Smoke speaks in mesmerizing riddles: “I lack a mouth, but I can speak…. I lack hands, but I can push out unwanted guests…. I’m gentler than a feather, but I can cause harm…’. This rhythmically powerful narration is complemented by illustrations in which swirling smoke was captured on art paper held over smoky candle flames, and the dancing smoke textures were then deepened and elaborated with watercolors and Photoshop finishes. With this unique method, Mercè López “let the smoke decide how the idea I had in mind would dance with it, giving freedom to the images.”
The resulting illustrations are astounding, and they resonate with the otherworldly text.
About the author
Mercè López graduated from Llotja Art School in Barcelona and has illustrated for design, theater, and film as well as twenty children’s books for Spanish and international book publishers. Her 2019 title Lion of the Sky: Haiku for All Seasons by Laura Purdie Salas received multiple starred reviews and was named a Center for Children’s Books Gryphon Honor Book, an NCTE Notable Poetry Book, a Kirkus Best Picture Book, and a Parents Magazine Best Kids’ Book, among other accolades.
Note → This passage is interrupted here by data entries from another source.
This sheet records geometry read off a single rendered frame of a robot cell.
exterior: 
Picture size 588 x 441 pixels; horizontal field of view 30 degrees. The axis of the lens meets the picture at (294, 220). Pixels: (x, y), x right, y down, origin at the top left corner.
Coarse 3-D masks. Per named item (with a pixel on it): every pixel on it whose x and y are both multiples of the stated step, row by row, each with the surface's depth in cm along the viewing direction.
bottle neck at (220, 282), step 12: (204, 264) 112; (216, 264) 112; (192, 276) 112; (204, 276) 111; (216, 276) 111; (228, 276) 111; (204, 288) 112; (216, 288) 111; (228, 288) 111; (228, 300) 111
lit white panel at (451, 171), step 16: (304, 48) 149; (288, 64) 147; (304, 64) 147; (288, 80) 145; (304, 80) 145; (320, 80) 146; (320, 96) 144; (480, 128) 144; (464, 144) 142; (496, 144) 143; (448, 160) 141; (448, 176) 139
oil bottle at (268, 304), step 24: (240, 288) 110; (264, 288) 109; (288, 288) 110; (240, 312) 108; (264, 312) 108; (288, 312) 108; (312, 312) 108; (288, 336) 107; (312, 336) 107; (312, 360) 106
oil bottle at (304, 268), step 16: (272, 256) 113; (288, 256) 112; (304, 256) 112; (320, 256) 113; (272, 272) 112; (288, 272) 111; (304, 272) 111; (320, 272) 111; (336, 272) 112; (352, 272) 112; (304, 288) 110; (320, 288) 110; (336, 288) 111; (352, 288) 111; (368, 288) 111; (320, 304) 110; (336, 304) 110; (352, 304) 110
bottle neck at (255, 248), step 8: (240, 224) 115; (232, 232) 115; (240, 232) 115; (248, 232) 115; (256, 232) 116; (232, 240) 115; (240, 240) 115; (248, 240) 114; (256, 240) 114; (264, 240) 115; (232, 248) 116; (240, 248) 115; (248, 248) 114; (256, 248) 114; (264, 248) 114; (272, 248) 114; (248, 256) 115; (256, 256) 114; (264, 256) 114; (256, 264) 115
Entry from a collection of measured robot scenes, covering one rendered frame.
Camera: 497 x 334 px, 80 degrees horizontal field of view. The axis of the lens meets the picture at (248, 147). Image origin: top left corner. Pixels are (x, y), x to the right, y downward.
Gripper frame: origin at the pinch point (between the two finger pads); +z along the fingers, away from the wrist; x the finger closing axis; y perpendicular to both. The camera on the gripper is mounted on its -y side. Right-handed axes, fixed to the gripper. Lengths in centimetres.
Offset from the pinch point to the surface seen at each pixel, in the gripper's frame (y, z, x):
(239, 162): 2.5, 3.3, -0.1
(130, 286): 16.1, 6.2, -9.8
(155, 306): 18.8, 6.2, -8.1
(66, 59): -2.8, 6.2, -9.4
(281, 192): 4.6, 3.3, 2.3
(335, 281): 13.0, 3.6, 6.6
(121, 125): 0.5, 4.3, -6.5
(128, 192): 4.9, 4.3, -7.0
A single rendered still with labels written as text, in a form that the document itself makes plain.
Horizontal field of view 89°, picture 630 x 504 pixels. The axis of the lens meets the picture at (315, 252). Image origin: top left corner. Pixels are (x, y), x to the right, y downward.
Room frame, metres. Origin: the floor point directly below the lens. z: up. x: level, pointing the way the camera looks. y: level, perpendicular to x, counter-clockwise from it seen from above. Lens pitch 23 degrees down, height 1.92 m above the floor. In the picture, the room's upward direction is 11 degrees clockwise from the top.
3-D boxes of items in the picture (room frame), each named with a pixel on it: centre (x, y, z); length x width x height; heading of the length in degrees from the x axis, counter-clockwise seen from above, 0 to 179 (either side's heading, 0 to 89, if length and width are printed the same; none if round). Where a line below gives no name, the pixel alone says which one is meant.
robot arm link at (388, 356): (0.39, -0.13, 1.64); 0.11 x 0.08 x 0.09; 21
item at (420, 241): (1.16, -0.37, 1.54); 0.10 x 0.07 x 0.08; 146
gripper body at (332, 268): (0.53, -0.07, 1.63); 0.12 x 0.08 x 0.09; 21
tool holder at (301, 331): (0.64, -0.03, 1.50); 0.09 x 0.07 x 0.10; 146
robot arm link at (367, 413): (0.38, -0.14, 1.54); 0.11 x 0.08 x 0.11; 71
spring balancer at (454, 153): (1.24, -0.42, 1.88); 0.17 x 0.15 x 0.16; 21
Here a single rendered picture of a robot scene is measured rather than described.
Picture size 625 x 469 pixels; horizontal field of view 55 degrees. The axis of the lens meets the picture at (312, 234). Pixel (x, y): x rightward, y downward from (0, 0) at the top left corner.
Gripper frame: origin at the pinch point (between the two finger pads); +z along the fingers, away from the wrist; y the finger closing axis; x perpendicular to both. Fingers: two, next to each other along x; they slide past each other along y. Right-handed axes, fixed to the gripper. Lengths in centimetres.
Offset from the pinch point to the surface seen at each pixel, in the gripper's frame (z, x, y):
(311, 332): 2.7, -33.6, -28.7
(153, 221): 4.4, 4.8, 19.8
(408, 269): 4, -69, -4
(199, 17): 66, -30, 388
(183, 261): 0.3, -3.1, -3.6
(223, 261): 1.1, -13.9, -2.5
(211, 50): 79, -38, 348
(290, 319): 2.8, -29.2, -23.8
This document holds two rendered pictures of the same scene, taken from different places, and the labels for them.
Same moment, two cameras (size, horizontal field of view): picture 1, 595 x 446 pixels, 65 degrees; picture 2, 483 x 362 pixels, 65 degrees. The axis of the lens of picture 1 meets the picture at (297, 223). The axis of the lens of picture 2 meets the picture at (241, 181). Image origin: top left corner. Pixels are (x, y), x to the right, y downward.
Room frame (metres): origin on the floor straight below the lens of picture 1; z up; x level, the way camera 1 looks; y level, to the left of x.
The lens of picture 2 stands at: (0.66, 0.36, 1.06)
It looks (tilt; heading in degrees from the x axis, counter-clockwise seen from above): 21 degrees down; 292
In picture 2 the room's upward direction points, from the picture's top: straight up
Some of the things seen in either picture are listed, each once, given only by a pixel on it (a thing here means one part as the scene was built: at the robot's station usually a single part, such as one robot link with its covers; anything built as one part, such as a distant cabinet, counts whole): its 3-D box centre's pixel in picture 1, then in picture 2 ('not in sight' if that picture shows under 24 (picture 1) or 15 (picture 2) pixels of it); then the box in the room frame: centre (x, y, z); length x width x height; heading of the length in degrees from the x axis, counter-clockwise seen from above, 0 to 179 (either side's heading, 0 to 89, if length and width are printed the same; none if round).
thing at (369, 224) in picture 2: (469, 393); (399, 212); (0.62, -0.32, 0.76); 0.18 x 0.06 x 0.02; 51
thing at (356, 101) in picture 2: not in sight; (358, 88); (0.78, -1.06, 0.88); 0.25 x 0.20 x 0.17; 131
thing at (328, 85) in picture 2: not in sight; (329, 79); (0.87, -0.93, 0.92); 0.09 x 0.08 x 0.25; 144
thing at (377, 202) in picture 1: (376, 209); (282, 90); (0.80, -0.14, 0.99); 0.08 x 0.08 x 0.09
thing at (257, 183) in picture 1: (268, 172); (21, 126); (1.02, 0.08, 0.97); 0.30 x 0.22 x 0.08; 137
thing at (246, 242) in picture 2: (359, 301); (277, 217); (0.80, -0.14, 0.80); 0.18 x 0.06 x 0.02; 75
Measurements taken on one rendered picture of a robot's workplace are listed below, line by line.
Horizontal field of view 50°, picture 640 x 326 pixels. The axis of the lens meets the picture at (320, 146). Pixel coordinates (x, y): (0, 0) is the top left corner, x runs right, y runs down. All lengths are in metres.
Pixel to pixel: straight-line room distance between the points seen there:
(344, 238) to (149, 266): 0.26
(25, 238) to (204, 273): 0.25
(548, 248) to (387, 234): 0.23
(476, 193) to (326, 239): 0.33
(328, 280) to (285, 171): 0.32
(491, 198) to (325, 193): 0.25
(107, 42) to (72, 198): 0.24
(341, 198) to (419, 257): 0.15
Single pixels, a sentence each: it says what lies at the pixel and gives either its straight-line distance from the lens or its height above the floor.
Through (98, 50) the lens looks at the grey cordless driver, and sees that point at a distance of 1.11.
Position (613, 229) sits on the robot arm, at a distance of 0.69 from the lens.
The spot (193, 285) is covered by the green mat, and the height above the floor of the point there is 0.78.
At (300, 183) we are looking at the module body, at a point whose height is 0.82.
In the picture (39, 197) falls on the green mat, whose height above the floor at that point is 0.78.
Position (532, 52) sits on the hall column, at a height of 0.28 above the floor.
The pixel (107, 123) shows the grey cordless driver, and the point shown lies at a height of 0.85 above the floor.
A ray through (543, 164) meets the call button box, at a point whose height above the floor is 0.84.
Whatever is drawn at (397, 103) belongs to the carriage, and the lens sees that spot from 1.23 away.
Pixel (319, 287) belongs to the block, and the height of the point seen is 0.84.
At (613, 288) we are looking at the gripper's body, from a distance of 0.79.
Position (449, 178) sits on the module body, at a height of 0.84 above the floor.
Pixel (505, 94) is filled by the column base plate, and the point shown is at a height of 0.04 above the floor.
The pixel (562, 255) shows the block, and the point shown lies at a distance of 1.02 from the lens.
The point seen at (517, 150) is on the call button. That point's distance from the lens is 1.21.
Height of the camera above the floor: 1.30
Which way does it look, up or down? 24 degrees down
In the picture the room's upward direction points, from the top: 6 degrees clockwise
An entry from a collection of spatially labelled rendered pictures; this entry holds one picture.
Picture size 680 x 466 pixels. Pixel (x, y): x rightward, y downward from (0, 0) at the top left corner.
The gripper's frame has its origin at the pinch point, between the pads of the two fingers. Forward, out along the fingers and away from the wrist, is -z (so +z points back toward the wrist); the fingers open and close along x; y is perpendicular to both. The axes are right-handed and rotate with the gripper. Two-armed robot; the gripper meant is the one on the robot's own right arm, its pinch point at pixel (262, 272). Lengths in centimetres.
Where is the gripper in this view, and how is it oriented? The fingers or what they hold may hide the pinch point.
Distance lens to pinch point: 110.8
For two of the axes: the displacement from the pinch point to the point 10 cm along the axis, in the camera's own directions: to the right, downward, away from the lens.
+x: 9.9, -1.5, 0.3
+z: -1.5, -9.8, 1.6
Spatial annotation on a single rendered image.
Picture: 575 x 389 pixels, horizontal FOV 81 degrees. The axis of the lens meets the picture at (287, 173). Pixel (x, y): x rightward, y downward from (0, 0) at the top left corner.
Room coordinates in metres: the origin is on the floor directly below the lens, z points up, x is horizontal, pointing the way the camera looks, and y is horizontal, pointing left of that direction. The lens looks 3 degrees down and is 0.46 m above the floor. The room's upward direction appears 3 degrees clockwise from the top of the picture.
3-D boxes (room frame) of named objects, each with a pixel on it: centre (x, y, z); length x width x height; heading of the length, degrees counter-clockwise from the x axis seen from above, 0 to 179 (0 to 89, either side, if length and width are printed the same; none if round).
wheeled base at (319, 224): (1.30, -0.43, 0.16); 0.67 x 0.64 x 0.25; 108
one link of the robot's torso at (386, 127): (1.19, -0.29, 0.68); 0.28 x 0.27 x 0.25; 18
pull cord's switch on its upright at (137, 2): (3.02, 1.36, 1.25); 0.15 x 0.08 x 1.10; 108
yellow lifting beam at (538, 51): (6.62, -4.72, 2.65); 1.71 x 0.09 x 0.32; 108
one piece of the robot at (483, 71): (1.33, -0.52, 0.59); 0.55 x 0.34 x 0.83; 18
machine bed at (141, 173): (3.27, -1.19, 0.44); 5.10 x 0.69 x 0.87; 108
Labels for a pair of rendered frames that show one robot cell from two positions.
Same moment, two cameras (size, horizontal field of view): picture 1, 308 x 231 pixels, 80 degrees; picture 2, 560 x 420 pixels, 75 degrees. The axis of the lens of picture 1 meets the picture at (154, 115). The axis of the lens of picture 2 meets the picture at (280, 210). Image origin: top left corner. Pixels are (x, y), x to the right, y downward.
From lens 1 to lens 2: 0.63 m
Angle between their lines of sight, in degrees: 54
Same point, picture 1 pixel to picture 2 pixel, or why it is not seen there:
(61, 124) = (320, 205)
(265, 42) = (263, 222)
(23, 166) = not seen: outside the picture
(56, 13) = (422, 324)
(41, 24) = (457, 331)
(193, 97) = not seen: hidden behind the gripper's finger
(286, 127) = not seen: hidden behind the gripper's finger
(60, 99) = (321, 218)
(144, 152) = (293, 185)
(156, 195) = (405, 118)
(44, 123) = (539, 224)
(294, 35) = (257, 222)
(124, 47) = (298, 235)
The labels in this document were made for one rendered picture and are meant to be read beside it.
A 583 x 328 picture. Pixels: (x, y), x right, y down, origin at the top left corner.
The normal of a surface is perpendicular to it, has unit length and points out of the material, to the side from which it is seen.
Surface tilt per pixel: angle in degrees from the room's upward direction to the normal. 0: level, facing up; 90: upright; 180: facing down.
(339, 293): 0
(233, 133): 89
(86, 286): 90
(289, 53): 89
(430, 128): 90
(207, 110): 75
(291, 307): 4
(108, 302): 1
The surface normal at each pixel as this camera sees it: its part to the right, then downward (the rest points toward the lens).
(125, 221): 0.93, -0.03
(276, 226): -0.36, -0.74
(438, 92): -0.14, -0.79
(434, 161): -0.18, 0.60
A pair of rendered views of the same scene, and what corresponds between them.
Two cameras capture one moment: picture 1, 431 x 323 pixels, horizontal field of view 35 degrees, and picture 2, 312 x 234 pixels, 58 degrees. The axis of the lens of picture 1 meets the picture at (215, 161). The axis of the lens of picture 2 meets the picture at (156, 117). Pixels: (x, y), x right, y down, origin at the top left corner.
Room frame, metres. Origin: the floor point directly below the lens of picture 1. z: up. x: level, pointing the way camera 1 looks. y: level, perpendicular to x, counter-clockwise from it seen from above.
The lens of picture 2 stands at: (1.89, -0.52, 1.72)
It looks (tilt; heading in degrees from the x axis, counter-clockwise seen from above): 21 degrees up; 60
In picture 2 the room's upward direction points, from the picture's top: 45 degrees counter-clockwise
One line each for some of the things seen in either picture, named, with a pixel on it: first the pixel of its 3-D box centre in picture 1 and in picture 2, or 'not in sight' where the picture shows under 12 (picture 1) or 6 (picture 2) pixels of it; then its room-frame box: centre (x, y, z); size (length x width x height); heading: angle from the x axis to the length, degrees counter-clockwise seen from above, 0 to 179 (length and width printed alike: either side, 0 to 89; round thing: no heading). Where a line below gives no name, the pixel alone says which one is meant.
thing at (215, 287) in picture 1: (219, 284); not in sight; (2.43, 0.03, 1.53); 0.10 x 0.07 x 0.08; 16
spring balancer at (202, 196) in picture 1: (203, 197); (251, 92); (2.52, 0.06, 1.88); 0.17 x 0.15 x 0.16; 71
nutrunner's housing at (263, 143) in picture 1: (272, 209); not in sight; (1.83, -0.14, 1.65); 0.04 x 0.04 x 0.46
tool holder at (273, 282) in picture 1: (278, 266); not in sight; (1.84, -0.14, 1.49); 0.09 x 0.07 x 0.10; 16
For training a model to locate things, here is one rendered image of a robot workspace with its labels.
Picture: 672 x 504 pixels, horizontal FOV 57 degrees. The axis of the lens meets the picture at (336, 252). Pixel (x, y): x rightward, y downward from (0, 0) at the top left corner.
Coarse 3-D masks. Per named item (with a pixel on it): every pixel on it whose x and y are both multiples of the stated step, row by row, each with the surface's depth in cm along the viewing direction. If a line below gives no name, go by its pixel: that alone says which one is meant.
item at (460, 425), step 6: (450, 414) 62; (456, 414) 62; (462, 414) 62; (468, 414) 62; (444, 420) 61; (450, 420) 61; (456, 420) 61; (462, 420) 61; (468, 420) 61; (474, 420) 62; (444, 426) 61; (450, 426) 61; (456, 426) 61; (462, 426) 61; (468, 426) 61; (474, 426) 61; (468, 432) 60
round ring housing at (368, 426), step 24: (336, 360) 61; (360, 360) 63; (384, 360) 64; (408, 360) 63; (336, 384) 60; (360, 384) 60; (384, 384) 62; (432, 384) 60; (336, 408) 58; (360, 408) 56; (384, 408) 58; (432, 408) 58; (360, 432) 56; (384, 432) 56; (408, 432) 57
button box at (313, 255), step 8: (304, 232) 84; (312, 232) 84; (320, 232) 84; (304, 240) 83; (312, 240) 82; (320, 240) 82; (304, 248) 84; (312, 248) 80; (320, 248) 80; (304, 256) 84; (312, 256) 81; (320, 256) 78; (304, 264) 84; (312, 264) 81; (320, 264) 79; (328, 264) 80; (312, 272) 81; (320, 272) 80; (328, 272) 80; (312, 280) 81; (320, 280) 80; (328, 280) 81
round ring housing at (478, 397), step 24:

In a starred review of I Am Smoke (Tilbury House, 2021), Kirkus called her illustrations “Lustrous” and “Exquisitely beautiful.” In his 100 Scope Notes column for School Library Journal, Travis Jonker called I Am Smoke “One of the most astonishingly unconventional children’s books of 2021. Here’s to children’s books that expand our assumptions of what a children’s book can be.”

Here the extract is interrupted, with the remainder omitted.